Add comment June 20th, 2014 Headsman

On this date in 1979, the American Broadcasting Company journalist Bill Stewart was executed at a somocista checkpoint during Nicaragua’s bloody civil war.

And what is more, the deed was caught on film — pre-emptively balking the crumbling Nicaraguan dictatorship of the ability to, say, blame the killing on the Sandinista rebels.

Warning: This is the execution footage.

Stewart was stopped in a marked press vehicle in Managua, ordered to lie down, and then kicked and shot through the head while colleagues looked on. Though his summary execution by national guardsmen was taped by fellow journos in the convoy, the reasons for it are well into the fog of war: even the identity of the guardsman who pulled the trigger isn’t known. (The commander of the roadblock would claim that it was a “Private Gonzalez” who conveniently died in combat later the very same day.) The immediate “investigation” promised by dictator Anastasio Somoza didn’t really have much chance to get off the ground before Somoza himself had to take to the skies fleeing, on July 17, the collapse of his own regime.
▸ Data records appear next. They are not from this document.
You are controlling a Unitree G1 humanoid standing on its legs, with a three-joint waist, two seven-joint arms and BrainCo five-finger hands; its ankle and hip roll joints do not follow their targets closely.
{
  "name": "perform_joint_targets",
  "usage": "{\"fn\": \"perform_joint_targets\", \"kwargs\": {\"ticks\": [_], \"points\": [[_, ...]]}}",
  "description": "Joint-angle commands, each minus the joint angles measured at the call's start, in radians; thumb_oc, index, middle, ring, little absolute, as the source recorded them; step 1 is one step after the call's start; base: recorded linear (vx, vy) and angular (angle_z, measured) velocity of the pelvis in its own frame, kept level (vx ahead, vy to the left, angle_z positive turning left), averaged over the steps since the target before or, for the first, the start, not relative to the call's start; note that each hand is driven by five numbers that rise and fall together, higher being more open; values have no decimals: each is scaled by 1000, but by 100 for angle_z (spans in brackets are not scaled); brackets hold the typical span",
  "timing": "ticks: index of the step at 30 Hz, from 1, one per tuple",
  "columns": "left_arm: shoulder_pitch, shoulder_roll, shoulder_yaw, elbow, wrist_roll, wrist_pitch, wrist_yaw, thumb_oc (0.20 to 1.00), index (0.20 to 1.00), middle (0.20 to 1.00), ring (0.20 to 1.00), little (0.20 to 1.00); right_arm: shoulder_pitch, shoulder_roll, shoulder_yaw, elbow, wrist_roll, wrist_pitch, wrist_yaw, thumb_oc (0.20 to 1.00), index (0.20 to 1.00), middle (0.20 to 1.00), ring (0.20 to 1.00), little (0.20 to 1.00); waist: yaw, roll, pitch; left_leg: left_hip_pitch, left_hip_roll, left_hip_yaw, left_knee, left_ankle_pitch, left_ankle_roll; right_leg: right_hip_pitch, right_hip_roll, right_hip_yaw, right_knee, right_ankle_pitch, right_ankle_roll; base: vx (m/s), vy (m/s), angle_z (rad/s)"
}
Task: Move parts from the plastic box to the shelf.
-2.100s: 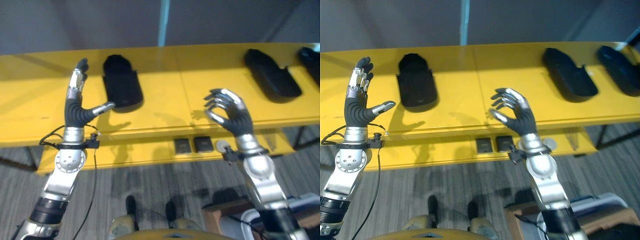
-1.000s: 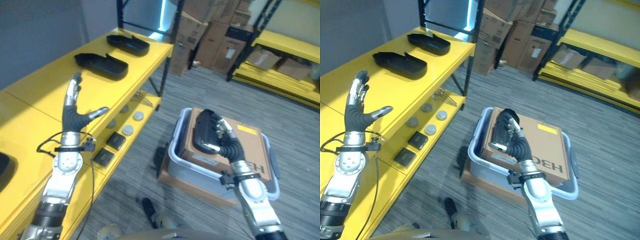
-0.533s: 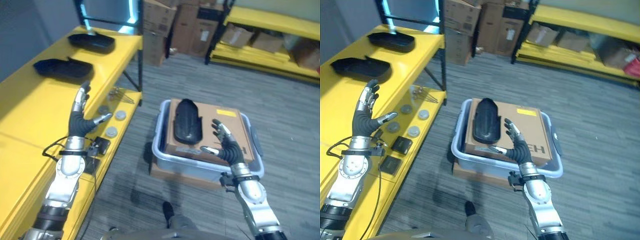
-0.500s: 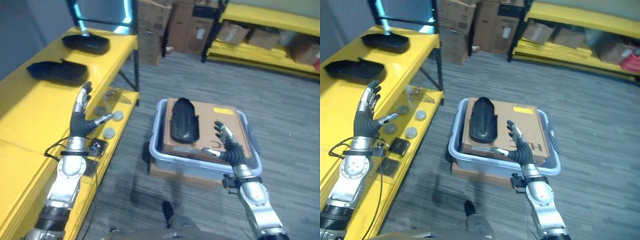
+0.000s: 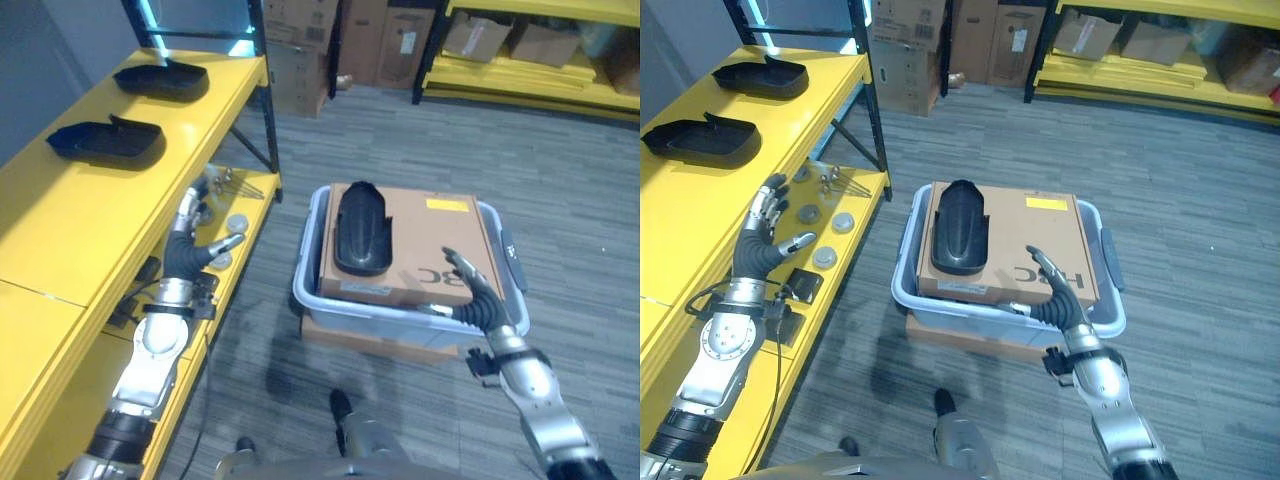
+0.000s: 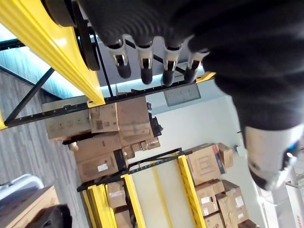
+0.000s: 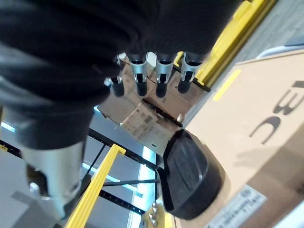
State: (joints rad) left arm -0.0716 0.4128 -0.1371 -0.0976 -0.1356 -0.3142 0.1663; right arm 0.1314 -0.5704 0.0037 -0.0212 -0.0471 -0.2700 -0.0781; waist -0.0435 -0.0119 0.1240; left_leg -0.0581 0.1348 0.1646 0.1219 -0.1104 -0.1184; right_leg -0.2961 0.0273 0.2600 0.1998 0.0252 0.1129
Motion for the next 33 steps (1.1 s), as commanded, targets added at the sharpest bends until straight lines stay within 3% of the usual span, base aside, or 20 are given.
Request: {"fn": "perform_joint_targets", "kwargs": {"ticks": [1, 6, 9, 11, 13, 17, 21, 27, 33], "points": [[-47, 64, -21, -19, -10, -48, 3, 1000, 1000, 1000, 1000, 1000, -66, 24, -6, 14, -10, -27, -90, 1000, 1000, 1000, 1000, 1000, 20, -39, 14, -23, -14, 61, 55, -75, 47, 72, 43, -29, -25, -113, 92, 0, 0, 0], [-151, 77, -142, -11, -30, -46, -21, 1000, 1000, 1000, 1000, 1000, -247, 31, 58, 162, -32, 6, -194, 1000, 1000, 1000, 1000, 1000, 59, -58, 56, -79, -7, 54, 39, -61, 51, 17, 44, -43, -49, -81, 95, -65, -12, -17], [-167, 73, -165, -2, -38, -45, -24, 1000, 1000, 1000, 1000, 1000, -280, 29, 64, 191, -44, 17, -220, 1000, 1000, 1000, 1000, 1000, 64, -56, 60, -87, -9, 46, 35, -57, 51, 8, 41, -50, -52, -78, 96, -48, -5, 23], [-220, 69, -245, 22, -74, -43, -44, 1000, 1000, 1000, 1000, 1000, -426, 12, 96, 293, -66, 48, -302, 1000, 1000, 1000, 1000, 1000, 87, -47, 78, -122, -23, 20, 16, -39, 50, -23, 27, -71, -64, -61, 98, -58, 19, 32], [-220, 69, -245, 22, -74, -43, -44, 1000, 1000, 1000, 1000, 1000, -426, 12, 96, 293, -66, 48, -302, 1000, 1000, 1000, 1000, 1000, 87, -47, 78, -122, -23, 20, 16, -39, 50, -23, 27, -71, -64, -61, 98, -16, 13, 26], [-260, 72, -298, 38, -119, -50, -68, 1000, 1000, 1000, 1000, 1000, -544, -31, 108, 358, -129, 68, -379, 1000, 1000, 1000, 1000, 1000, 104, -31, 85, -159, -38, -3, 4, -23, 50, -51, 11, -90, -74, -48, 103, -19, 24, 11], [-308, 83, -370, 29, -255, -72, -143, 1000, 1000, 1000, 1000, 1000, -681, -61, 154, 457, -168, 102, -434, 1000, 1000, 1000, 1000, 1000, 118, -11, 87, -183, -51, -9, -9, -10, 50, -80, -2, -108, -81, -36, 110, -10, 44, 21], [-346, 59, -438, 46, -310, -72, -183, 1000, 1000, 1000, 1000, 1000, -788, -107, 197, 593, -279, 166, -506, 1000, 1000, 1000, 1000, 1000, 123, 16, 94, -211, -66, -9, -11, -3, 50, -109, -17, -122, -82, -23, 119, -5, 17, 0], [-360, 38, -481, 50, -328, -68, -195, 1000, 1000, 1000, 1000, 1000, -863, -138, 237, 741, -281, 203, -538, 1000, 1000, 1000, 1000, 1000, 131, 40, 101, -231, -80, -12, -9, 3, 51, -129, -28, -128, -85, -15, 125, 0, 26, 1]]}}
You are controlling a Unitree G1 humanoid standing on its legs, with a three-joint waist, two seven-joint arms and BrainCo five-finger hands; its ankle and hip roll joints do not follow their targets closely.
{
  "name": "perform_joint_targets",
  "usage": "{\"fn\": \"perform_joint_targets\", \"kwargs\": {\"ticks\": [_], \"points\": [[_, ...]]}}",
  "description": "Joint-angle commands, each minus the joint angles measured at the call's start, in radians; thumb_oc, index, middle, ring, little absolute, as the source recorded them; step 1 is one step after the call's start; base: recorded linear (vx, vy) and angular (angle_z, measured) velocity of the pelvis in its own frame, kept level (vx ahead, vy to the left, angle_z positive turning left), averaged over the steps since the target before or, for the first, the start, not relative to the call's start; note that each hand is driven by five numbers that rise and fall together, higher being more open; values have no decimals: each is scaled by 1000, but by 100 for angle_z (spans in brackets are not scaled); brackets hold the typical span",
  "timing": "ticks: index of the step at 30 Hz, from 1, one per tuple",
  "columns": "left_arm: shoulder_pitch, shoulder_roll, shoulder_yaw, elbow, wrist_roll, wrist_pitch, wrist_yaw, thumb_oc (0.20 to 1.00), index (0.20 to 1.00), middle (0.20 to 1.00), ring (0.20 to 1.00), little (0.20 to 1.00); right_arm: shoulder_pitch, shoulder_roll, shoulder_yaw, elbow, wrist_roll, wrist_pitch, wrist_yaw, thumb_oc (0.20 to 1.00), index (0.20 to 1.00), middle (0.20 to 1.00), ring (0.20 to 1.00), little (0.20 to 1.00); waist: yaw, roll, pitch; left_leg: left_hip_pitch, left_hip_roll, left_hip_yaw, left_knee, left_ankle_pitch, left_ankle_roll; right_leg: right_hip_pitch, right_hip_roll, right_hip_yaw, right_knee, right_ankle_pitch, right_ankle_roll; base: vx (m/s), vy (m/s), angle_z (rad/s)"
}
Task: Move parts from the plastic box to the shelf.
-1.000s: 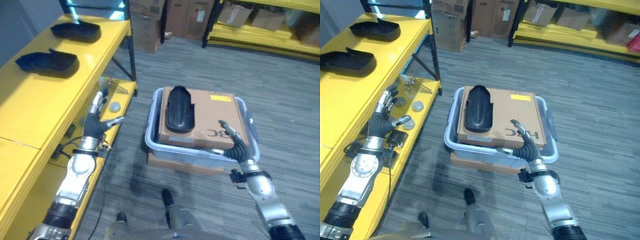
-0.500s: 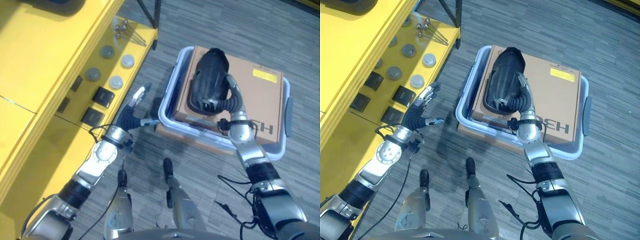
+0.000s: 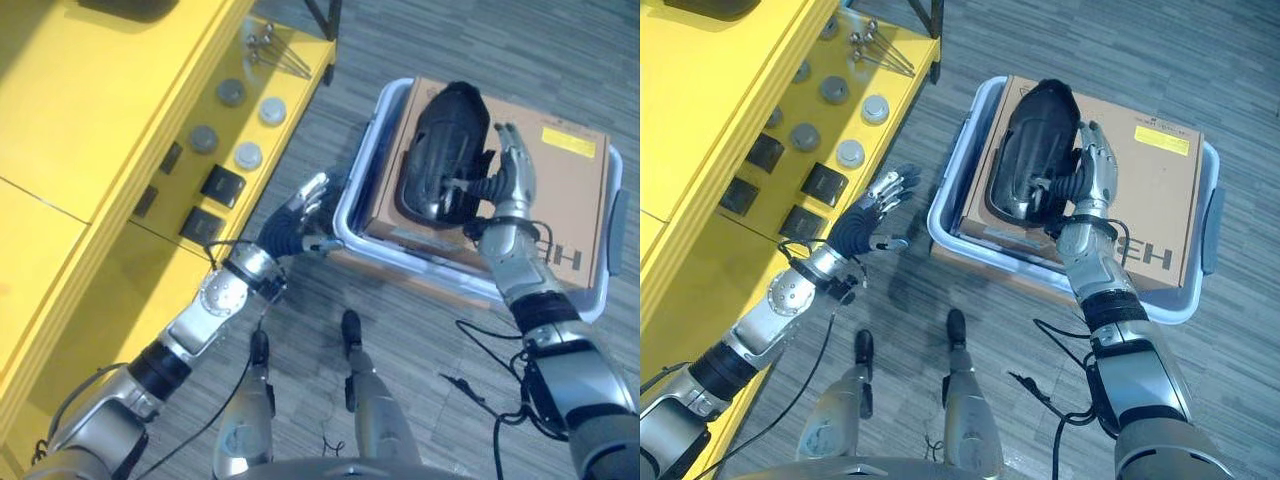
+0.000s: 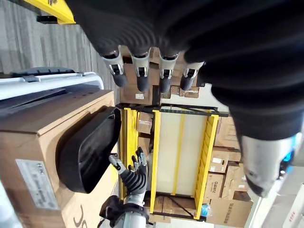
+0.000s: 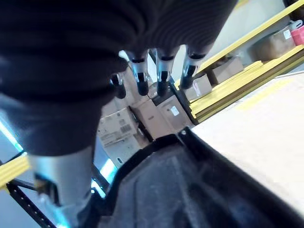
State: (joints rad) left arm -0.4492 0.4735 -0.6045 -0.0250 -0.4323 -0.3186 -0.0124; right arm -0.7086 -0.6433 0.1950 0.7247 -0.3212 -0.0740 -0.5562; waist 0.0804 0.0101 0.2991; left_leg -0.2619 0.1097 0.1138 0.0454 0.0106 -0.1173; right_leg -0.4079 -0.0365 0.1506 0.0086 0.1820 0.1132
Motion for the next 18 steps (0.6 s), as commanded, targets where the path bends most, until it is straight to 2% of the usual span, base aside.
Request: {"fn": "perform_joint_targets", "kwargs": {"ticks": [1, 8, 11, 12, 14, 15, 18], "points": [[19, -27, -16, -22, -40, -63, -20, 1000, 1000, 1000, 1000, 1000, -30, -66, 57, 27, -6, 13, -61, 1000, 1000, 1000, 1000, 1000, 9, 21, -74, -29, -56, 40, 68, -118, 49, -19, 34, -20, 106, -171, 125, 8, 38, 0], [42, -38, -18, -23, -63, -59, -18, 1000, 1000, 1000, 1000, 1000, -59, -42, 106, 199, 52, 10, -44, 1000, 1000, 1000, 1000, 1000, 26, 37, -66, -46, -67, 34, 72, -112, 50, -31, 29, -27, 107, -166, 128, 0, 0, 0], [63, -37, -11, -23, -74, -57, -22, 1000, 1000, 1000, 1000, 1000, -83, -7, 153, 336, 138, -10, 38, 1000, 1000, 1000, 1000, 1000, 39, 40, -63, -55, -71, 27, 74, -108, 49, -36, 27, -28, 105, -162, 128, -4, -15, 3], [68, -33, -7, -24, -74, -56, -25, 1000, 1000, 1000, 1000, 1000, -92, 6, 163, 381, 179, -16, 84, 209, 209, 209, 209, 209, 43, 40, -62, -56, -71, 24, 74, -106, 49, -35, 27, -30, 104, -162, 127, -7, -10, 6], [70, -30, -6, -26, -72, -56, -29, 1000, 1000, 1000, 1000, 1000, -108, 14, 173, 426, 213, -24, 111, 200, 200, 200, 200, 200, 44, 40, -61, -57, -72, 22, 74, -105, 49, -35, 27, -30, 103, -161, 127, -4, -8, 8], [75, -22, -9, -33, -65, -52, -42, 1000, 1000, 1000, 1000, 1000, -132, 21, 193, 505, 244, -18, 162, 200, 200, 200, 200, 200, 50, 41, -61, -59, -72, 17, 75, -102, 48, -33, 29, -34, 103, -162, 125, -4, -10, 8], [82, -18, -2, -40, -57, -47, -45, 1000, 1000, 1000, 1000, 1000, -124, 33, 192, 537, 272, -19, 181, 200, 200, 200, 200, 200, 52, 40, -61, -55, -71, 12, 75, -101, 47, -26, 31, -37, 104, -168, 123, 1, -9, 12]]}}
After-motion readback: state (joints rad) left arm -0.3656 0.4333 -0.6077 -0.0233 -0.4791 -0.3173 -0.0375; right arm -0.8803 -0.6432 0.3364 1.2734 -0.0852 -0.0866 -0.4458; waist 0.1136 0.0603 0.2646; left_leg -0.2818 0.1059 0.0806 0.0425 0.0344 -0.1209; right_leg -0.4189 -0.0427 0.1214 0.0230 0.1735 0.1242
Whether the executioner also escaped the revolution, fled into exile, became a Contra guerrilla, or actually did die in the fighting, only God can say.

“The murder of American newsman Bill Stewart in Nicaragua was an act of barbarism that all civilized people condemn,” said U.S. President Jimmy Carter, who of course was backing Somoza.* “Journalists seeking to report the news and inform the public are soldiers in no nation’s army. When. they are made innocent victims of violence and war, all people who cherish the truth and believe in free debate pay a terrible price.”

Stewart’s career and murder are a principal inspiration for the 1983 film Under Fire.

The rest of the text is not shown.